Input records:
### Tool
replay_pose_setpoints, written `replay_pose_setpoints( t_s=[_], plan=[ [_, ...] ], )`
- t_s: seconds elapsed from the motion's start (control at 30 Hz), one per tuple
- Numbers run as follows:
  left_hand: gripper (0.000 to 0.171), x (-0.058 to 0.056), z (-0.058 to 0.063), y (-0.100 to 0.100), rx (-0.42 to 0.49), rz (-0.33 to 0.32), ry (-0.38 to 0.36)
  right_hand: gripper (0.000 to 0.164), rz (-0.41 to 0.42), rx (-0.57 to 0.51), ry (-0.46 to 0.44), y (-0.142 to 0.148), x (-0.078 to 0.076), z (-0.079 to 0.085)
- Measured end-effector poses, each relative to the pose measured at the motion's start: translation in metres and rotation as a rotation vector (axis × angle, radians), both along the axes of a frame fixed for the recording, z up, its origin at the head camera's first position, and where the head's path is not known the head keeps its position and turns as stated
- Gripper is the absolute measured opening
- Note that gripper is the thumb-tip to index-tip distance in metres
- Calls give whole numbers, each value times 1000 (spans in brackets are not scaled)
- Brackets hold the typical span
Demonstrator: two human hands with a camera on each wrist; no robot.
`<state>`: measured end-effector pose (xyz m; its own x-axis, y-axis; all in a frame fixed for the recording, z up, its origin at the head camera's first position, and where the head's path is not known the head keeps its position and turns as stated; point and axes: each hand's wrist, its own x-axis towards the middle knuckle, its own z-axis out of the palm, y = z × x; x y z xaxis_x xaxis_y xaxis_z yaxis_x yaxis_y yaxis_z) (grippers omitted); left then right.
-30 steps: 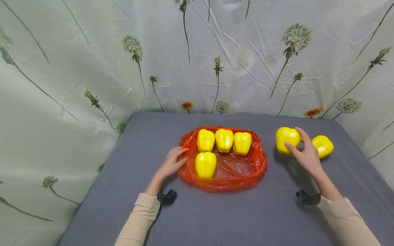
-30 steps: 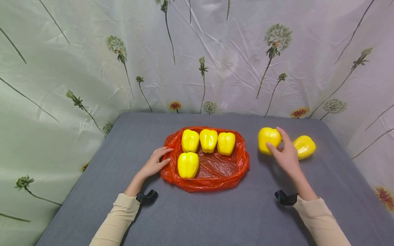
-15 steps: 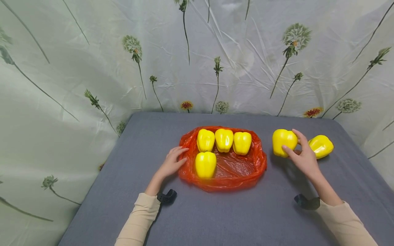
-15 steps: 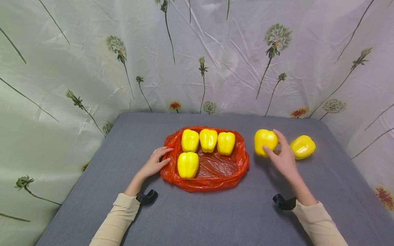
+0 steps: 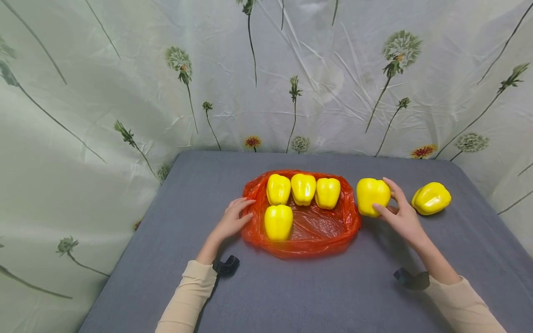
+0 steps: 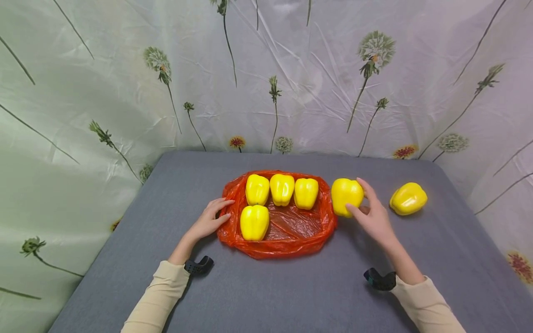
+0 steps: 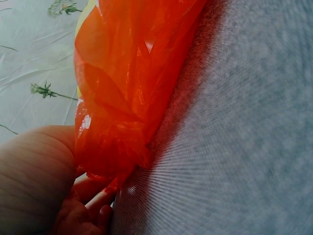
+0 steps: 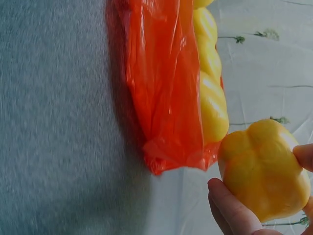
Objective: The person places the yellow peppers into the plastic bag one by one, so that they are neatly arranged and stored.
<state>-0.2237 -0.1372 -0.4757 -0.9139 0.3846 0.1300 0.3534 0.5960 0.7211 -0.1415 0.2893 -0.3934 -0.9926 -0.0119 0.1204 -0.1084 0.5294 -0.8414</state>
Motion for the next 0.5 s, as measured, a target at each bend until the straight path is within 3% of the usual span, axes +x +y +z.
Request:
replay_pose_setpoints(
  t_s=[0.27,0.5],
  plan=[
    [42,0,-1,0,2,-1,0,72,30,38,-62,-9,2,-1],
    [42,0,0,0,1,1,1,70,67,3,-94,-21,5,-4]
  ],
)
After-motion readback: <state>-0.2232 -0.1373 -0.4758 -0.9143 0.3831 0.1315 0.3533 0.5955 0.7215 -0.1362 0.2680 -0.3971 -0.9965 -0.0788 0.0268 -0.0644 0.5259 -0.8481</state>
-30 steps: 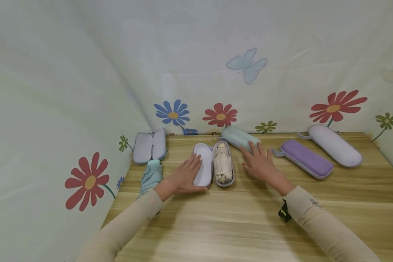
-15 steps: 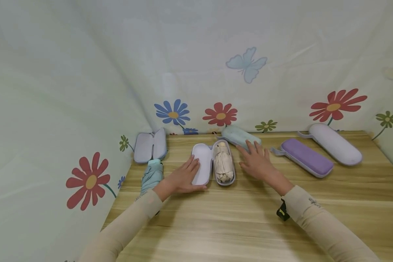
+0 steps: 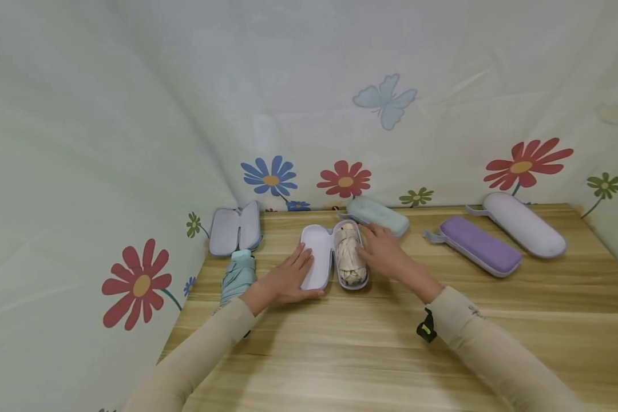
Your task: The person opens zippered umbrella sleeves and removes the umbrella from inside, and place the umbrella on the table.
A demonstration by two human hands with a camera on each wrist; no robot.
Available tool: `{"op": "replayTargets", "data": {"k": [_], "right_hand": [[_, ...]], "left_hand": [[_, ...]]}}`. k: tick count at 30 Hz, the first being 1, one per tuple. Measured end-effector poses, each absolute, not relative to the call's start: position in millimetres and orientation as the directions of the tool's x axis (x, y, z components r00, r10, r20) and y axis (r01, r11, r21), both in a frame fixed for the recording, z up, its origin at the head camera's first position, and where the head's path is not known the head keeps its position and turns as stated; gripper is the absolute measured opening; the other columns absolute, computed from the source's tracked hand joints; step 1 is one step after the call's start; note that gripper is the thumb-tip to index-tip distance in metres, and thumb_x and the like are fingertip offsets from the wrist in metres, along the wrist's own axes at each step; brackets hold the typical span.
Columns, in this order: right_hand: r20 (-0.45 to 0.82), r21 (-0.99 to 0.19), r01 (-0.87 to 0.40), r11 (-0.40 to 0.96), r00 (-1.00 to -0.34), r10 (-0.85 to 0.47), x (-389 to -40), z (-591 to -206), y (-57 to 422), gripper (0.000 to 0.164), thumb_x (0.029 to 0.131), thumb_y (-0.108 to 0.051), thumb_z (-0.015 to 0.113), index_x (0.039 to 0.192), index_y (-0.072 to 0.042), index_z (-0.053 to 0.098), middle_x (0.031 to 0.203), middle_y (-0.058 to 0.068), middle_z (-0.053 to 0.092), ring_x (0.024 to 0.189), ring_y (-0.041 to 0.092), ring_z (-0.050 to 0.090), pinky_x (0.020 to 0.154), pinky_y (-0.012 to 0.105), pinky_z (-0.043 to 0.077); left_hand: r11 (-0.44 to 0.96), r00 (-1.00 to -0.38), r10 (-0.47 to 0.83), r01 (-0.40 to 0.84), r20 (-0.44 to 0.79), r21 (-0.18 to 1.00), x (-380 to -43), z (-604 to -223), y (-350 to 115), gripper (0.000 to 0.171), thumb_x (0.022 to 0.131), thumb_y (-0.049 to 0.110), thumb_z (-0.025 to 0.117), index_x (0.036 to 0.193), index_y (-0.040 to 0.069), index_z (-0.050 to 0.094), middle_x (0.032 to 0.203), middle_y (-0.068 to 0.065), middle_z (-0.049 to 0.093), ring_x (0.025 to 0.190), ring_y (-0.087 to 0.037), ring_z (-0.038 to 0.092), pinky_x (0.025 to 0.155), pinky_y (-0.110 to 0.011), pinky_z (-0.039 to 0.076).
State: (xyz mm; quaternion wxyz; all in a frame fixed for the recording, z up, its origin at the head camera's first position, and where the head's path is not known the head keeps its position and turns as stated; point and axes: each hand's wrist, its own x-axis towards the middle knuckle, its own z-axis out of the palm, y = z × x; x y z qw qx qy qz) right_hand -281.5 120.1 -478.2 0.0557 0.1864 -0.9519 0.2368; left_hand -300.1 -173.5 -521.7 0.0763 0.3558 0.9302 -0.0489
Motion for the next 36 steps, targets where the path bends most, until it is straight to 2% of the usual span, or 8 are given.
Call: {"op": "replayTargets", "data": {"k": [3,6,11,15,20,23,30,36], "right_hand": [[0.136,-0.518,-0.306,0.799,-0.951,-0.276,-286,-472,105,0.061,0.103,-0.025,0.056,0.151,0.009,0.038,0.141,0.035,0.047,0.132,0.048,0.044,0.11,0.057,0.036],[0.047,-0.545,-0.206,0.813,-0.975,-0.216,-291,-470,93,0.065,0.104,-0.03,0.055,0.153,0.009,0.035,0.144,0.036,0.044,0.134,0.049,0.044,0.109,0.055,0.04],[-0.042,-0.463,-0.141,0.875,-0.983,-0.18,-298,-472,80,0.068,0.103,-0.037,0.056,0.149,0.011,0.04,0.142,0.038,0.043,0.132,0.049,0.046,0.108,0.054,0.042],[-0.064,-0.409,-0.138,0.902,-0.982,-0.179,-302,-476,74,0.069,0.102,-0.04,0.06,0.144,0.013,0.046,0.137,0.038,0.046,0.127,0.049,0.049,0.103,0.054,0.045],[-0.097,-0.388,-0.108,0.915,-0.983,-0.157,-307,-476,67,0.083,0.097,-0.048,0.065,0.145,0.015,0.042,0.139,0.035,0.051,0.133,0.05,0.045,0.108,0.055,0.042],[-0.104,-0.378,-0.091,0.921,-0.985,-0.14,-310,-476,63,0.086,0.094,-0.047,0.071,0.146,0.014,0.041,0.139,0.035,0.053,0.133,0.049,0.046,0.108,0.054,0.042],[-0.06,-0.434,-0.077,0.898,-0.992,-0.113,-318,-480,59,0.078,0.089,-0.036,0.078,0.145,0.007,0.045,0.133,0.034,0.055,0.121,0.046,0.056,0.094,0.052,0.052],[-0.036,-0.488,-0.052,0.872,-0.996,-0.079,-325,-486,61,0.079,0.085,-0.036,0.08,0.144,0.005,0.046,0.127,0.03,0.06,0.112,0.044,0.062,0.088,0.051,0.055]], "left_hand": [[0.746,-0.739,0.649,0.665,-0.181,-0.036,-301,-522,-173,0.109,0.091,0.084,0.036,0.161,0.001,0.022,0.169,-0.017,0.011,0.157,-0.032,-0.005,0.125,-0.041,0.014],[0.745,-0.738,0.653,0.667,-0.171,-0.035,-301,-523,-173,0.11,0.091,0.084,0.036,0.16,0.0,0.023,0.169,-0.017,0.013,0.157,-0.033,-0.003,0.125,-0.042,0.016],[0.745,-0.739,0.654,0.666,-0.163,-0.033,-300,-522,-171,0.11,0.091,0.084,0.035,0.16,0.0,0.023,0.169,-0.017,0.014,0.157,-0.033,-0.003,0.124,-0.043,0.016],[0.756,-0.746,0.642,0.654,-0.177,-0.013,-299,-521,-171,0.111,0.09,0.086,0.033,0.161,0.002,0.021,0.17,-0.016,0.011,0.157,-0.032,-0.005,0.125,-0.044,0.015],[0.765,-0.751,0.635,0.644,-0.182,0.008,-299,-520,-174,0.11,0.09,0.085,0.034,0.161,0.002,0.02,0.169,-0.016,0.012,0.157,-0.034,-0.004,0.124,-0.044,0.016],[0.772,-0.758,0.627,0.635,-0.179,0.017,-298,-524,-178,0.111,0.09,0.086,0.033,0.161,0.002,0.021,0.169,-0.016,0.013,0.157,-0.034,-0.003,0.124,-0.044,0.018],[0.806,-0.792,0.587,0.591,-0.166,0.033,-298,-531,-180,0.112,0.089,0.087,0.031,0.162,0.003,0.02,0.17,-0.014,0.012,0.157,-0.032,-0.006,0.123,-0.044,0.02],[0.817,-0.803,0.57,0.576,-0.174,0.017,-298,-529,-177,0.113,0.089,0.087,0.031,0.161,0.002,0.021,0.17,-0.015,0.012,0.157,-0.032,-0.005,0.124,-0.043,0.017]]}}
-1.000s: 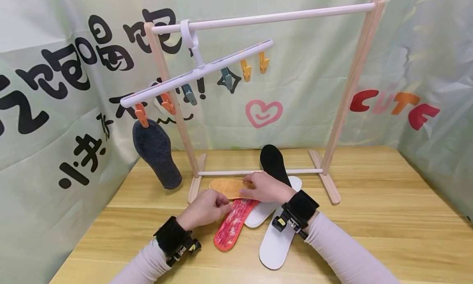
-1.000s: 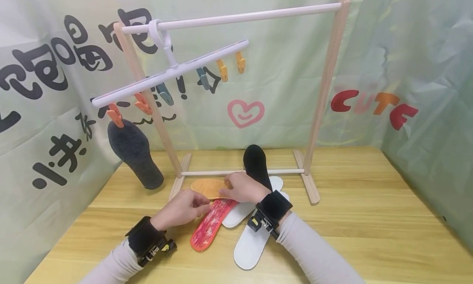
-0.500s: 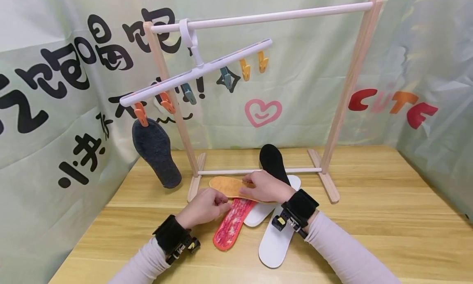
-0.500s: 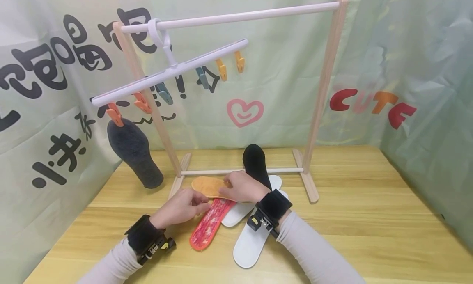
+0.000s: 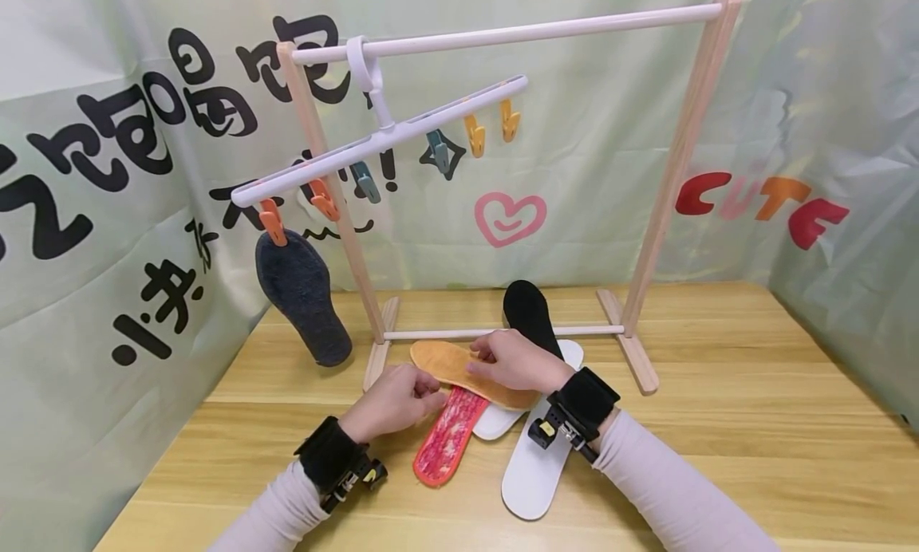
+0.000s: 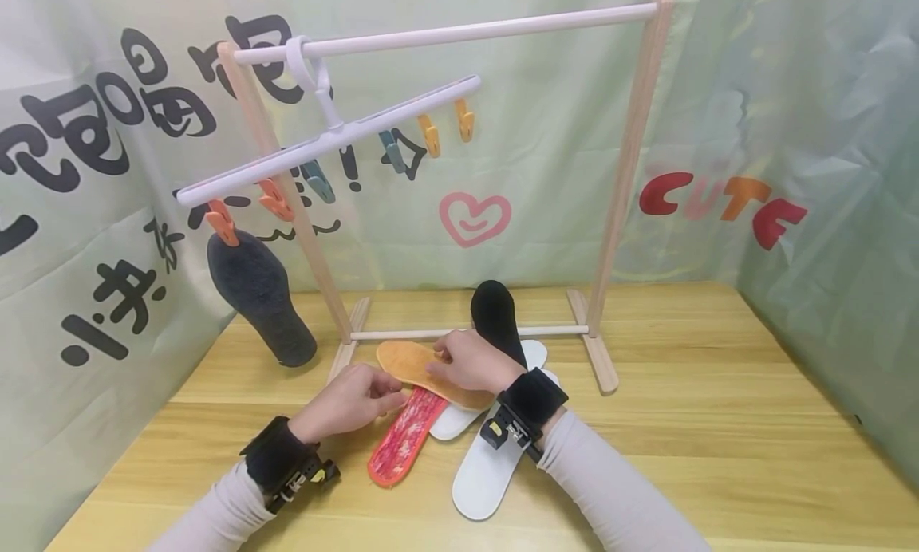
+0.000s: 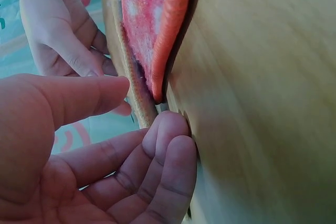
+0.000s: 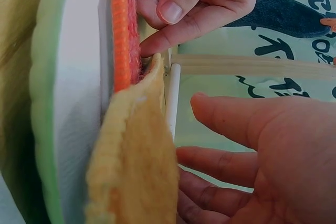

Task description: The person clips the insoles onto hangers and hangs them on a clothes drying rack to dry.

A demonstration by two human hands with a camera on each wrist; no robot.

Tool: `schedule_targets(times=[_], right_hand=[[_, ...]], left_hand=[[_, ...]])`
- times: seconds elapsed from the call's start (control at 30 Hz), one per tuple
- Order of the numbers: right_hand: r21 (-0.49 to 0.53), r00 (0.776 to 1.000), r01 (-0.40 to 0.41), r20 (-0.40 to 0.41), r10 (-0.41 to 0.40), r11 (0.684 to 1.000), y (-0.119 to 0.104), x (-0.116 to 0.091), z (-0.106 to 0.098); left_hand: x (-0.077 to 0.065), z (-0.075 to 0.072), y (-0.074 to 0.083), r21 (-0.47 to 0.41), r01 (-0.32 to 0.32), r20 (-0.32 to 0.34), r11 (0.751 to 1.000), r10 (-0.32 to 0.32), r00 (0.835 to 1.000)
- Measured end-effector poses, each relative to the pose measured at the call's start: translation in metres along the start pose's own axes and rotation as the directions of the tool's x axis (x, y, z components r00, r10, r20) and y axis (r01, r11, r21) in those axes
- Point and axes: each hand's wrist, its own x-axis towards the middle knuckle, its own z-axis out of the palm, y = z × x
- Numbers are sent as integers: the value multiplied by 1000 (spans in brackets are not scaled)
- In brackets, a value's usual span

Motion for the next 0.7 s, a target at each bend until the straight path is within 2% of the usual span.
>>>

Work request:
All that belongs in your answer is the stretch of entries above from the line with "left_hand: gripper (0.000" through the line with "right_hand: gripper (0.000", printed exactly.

Reply to the exercise:
  left_hand: gripper (0.000 to 0.171), x (-0.058 to 0.056), z (-0.058 to 0.063), y (-0.100 to 0.100), rx (-0.42 to 0.49), rz (-0.33 to 0.32), ry (-0.38 to 0.36)
  right_hand: gripper (0.000 to 0.164), rz (-0.41 to 0.42), rx (-0.57 to 0.51), ry (-0.46 to 0.44), y (-0.142 to 0.148), x (-0.078 to 0.076), z (-0.079 to 0.085)

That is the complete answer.